Cast carry-over appeal
Elizabeth Hurley’s screen presence remains a selling point. Viewers who want more of her particular brand of ice-queen glamour can find echoes in Joan Collins’s Alexis or the scheming mothers of Gossip Girl.
William Moseley and Alexandra Park have not headlined comparable soaps since, leaving their Royals performances as the main draw for nostalgia rewatches. Clips of Hurley’s best lines still circulate on TikTok whenever the show trends.
That cast loyalty converts directly into watch-next lists, with fans treating Hurley’s later guest arcs as unofficial extensions of the same persona.
Platform availability shifts
All five recommended titles sit on major U.S. streamers right now, removing the usual friction of hunting down scattered seasons. Netflix holds Young Royals and the original Gossip Girl, while Dynasty lives on Hulu and Max.

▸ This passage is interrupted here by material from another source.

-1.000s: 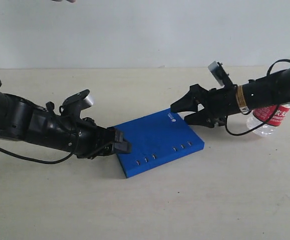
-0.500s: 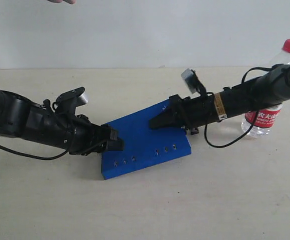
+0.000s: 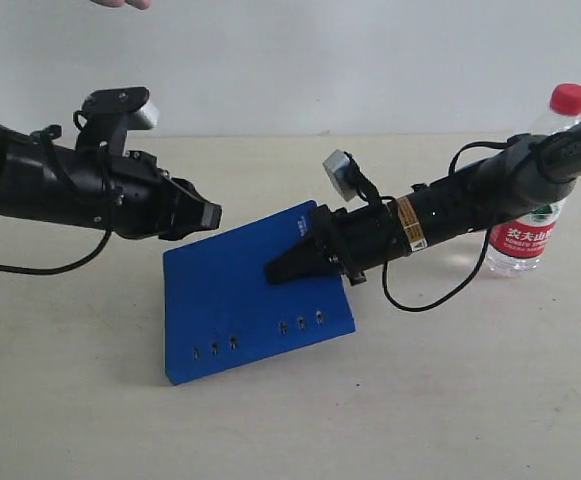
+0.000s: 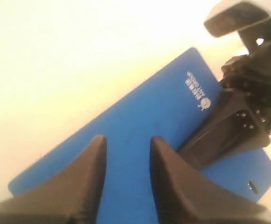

Reign rotates between Paramount+ and Prime Video depending on licensing windows, yet rarely leaves the ecosystem entirely. That rotating availability keeps the royal-soap shelf stocked year-round.
Viewers tracking price hikes note that a single subscription bundle now covers the full list, lowering the barrier for immediate binge sessions after The Royals finale.
Next moves for fans
The safest entry point remains Dynasty for viewers who want the closest tonal match without leaving the modern era. Those craving romance over boardroom battles can pivot straight to Young Royals.
Whichever route they choose, the common thread is the same: privileged worlds where loyalty and betrayal share the same bloodline. The Royals may have left its story unfinished, but the shelf of similar shows keeps the drama alive.